ASSIGNMENT
Please report each line in the material below that includes "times".

** THE RECORDS follows **

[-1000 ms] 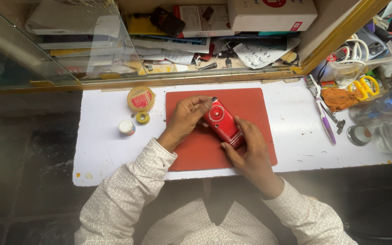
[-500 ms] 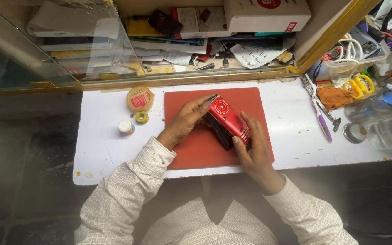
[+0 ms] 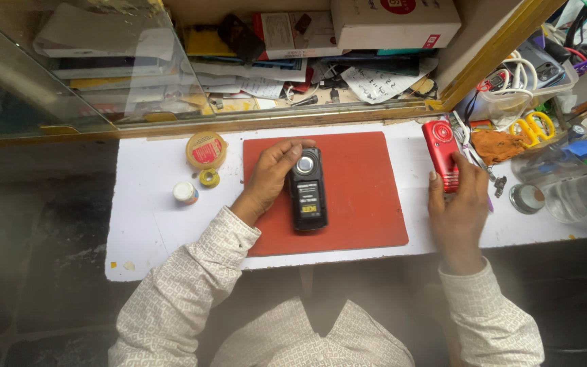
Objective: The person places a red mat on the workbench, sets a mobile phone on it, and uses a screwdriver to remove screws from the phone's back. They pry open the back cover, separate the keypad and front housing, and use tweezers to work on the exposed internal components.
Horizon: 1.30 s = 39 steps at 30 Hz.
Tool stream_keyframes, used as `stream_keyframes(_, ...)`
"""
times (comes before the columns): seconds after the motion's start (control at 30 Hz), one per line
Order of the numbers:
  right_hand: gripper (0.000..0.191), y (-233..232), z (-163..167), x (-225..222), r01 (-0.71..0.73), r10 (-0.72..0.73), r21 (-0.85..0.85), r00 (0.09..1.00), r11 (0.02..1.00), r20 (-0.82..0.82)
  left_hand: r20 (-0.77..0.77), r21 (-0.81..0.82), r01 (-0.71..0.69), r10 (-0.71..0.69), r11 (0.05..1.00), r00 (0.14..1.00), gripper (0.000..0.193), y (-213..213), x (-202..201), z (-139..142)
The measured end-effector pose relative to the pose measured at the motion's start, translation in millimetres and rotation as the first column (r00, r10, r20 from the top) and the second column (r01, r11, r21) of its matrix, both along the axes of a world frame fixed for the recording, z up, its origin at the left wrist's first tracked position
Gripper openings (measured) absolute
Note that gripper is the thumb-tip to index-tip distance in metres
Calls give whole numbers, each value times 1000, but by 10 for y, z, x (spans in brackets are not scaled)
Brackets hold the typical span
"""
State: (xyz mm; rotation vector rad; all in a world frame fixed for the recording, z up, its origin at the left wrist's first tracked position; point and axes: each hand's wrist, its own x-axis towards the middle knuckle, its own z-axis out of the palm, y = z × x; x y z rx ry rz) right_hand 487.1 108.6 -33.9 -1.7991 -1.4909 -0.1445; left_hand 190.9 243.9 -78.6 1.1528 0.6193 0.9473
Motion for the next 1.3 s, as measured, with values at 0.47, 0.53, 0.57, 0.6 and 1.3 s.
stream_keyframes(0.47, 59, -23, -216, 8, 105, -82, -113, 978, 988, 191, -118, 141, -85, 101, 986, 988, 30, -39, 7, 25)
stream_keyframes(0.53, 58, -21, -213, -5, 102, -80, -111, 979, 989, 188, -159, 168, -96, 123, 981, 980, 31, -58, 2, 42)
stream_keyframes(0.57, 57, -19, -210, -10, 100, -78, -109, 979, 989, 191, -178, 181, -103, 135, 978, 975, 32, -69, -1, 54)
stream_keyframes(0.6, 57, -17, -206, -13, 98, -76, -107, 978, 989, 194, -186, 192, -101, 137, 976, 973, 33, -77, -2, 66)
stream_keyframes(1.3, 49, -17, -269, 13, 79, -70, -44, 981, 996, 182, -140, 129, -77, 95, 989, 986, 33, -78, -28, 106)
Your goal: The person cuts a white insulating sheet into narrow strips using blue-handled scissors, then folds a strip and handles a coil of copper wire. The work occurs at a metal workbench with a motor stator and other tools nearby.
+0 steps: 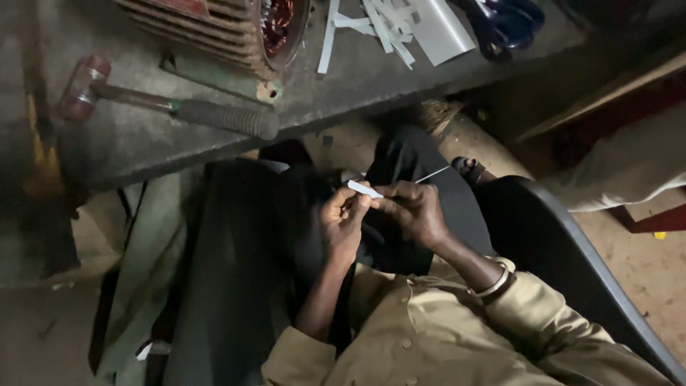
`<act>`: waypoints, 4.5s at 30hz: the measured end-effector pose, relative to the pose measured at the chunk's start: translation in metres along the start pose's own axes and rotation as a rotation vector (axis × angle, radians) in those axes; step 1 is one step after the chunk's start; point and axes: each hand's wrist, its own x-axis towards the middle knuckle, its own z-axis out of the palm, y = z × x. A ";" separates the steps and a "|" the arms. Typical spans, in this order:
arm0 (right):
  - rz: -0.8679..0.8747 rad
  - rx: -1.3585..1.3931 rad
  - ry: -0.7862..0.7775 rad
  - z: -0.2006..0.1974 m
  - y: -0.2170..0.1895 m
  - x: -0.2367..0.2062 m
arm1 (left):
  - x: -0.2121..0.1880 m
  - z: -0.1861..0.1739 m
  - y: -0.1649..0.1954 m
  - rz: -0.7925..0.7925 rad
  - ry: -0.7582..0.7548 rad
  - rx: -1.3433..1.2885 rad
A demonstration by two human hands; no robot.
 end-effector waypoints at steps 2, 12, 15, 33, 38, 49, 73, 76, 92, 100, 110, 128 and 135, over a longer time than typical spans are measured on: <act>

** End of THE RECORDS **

ANSWER FOR THE TASK
times (comes before the columns): seconds after the motion's start (control at 30 Hz), one per line
Calls give whole numbers, each value times 1000, but by 10 for y, z, x (spans in brackets are not scaled)

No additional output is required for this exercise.